• Supplied material:
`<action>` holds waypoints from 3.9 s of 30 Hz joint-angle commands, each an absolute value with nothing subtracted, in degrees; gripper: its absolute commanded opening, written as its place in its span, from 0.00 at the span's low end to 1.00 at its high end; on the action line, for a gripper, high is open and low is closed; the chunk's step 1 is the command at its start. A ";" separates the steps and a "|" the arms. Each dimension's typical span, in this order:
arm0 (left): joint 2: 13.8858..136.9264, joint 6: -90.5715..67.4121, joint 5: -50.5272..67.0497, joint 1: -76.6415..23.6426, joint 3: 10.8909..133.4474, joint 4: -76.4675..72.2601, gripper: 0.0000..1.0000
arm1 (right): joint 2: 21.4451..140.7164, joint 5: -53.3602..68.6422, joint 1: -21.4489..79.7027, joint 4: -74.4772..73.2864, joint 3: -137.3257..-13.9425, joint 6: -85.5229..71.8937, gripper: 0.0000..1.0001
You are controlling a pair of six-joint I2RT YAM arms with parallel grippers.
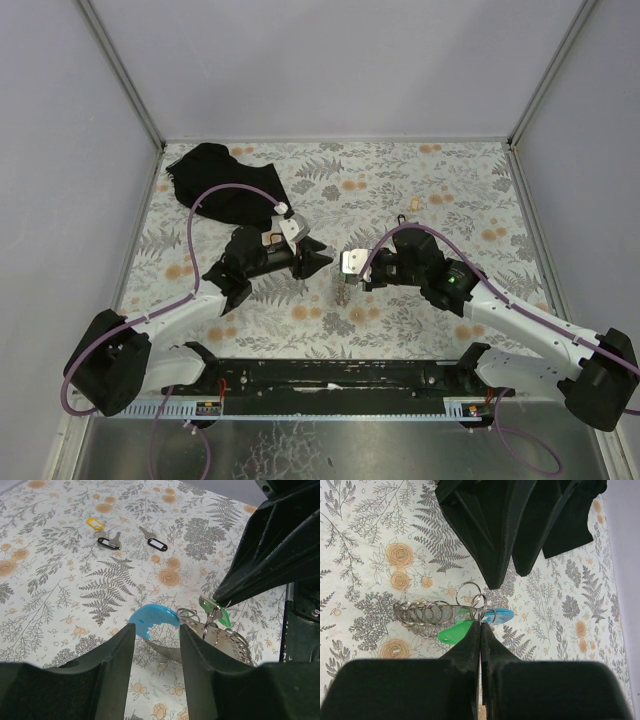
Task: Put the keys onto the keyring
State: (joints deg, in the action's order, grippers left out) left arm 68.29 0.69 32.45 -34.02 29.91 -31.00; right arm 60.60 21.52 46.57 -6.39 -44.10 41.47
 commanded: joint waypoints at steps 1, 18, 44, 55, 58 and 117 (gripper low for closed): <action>68.37 1.51 34.57 -33.73 30.22 -30.40 0.41 | 60.16 21.62 47.05 -4.31 -47.11 41.66 0.00; 66.11 2.04 39.13 -37.50 30.19 -29.66 0.40 | 60.24 21.33 47.10 -4.15 -47.12 41.35 0.00; 69.70 13.71 47.58 -36.30 36.95 -21.92 0.29 | 60.95 22.72 47.09 -5.61 -47.72 42.08 0.00; 71.13 14.31 48.17 -36.30 37.88 -20.08 0.15 | 60.66 23.18 47.11 -5.73 -47.74 42.01 0.00; 71.54 14.05 48.19 -36.30 38.33 -19.89 0.14 | 60.64 23.44 47.11 -5.86 -47.81 41.90 0.00; 72.09 -33.36 13.76 -36.48 18.63 -67.01 0.06 | 59.45 17.25 49.48 4.83 -40.06 38.73 0.00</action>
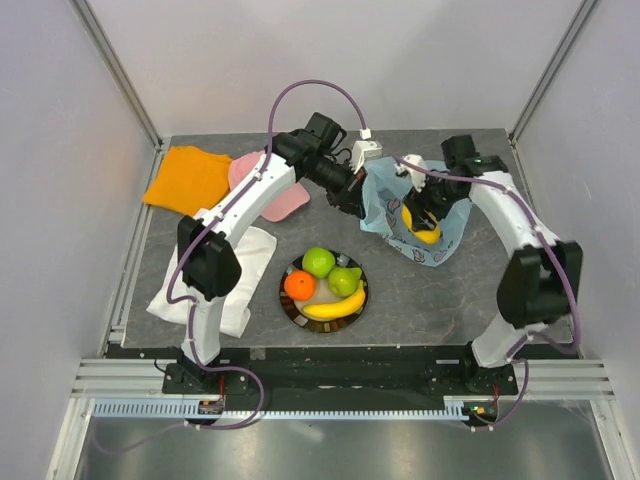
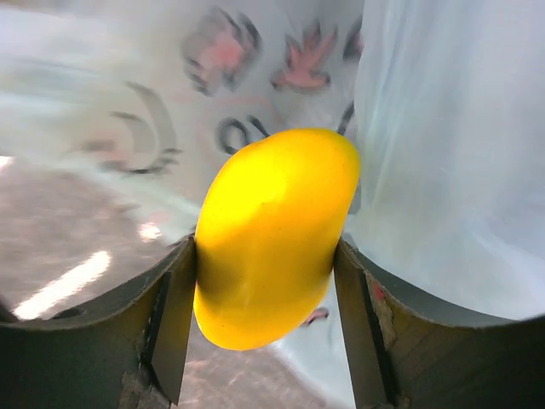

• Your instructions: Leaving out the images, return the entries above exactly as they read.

• Answer below:
`<action>` holds waypoints from 3.9 s of 30 Hz joint-angle commands, each an absolute value with nothing subtracted, in degrees; gripper: its absolute commanded opening, written as its place in its span, from 0.00 at the span's low end to 1.00 at its high end; on the action line, for a gripper, high is open and low is closed; the chunk's step 1 is the command at its start. A ";" separates the steps and a "|" the arms. Each dimension's typical span, in this order:
arm0 (left): joint 2: 13.8858..136.9264, joint 6: -90.5715..67.4121, joint 5: -50.5272..67.0497, joint 1: -76.6415..23.6426, joint 3: 10.8909..133.4474, joint 4: -76.4675..72.2601, gripper: 0.0000..1.0000
arm1 (right): joint 2: 21.4451..140.7164, joint 5: -53.3602..68.6422, joint 1: -21.4489..79.7027, joint 4: -74.4772..73.2864, joint 3: -137.3257..-13.9425, joint 6: -85.5229..71.8937, gripper: 0.0000..1.0001
You are controlling a pair of six-joint I2RT YAM arms with parallel grippers.
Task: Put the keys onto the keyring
State: (joints deg, in the action's order, grippers left out) left arm 68.29 0.69 32.45 -34.02 29.91 -31.00; right arm 60.60 21.52 46.57 -6.39 -44.10 41.47
 commanded: joint waypoints at steps 1, 18, 44, 55, 58 and 117 (gripper low for closed): <action>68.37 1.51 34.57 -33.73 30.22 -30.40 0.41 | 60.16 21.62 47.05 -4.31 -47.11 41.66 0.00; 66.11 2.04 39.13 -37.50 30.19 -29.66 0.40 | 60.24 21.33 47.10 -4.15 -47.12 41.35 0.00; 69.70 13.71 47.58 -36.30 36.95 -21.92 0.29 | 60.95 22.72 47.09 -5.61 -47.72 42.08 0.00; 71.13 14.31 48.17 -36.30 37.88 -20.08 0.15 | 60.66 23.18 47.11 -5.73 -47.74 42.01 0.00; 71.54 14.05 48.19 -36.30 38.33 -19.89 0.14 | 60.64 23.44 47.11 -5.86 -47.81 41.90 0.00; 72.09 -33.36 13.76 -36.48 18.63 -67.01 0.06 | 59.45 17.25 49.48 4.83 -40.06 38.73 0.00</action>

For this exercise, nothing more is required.